# WHAT YOU SHOULD DO
Below are the records. Gather each line that holds "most".

Records from a dataset:
+++++
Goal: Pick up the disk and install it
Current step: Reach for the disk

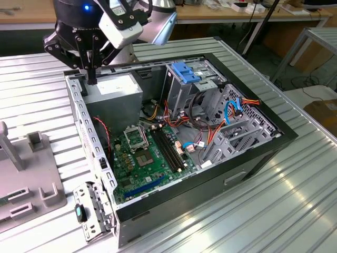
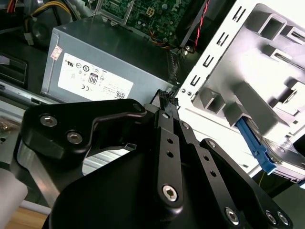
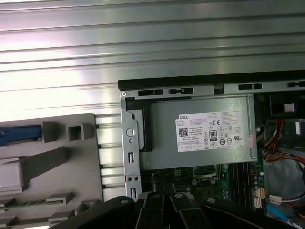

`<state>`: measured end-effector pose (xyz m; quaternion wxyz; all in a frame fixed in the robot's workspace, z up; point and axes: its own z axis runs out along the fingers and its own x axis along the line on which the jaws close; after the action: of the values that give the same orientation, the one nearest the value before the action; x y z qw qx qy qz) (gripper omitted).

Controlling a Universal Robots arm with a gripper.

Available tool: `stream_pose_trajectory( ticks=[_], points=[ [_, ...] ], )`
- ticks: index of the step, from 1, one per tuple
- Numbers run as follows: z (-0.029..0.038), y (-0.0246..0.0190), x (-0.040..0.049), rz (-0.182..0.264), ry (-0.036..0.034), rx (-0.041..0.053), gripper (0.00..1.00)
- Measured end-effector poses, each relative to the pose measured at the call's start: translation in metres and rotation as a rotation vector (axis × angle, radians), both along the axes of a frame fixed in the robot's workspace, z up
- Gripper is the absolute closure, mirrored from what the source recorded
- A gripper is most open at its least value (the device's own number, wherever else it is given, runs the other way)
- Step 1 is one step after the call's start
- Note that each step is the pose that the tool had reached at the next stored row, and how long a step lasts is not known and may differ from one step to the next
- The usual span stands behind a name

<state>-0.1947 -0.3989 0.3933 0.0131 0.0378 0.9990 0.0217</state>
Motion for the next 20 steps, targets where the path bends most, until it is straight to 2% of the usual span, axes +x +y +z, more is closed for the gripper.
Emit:
stream_pose_trajectory(
  ticks=[6, 14, 17, 20],
  points=[
    [0.0001, 0.0000, -0.0113, 0.000, 0.0001, -0.0001, 0.89],
    [-0.0001, 0.0000, -0.0321, 0.000, 0.0000, 0.0000, 0.89],
    [-0.0001, 0.0000, -0.0472, 0.000, -0.0001, 0.0000, 0.89],
    [-0.0001, 0.0000, -0.0483, 0.000, 0.0001, -0.0001, 0.89]
  ],
)
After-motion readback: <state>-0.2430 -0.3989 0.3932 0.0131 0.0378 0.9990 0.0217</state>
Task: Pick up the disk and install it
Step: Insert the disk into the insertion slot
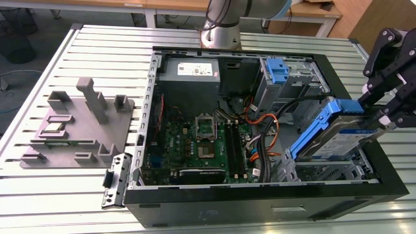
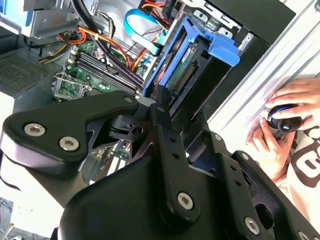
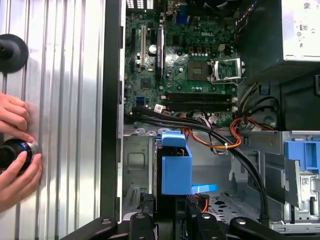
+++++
# SOLUTION TO THE EXERCISE
- A gripper is most open at its least value (the device's own number, wherever else it is given, runs the other way)
Motion for the next 20 steps, targets where the path bends most, until it is straight to 2% of the usual span, axes +x +y +z, more is closed for the gripper.

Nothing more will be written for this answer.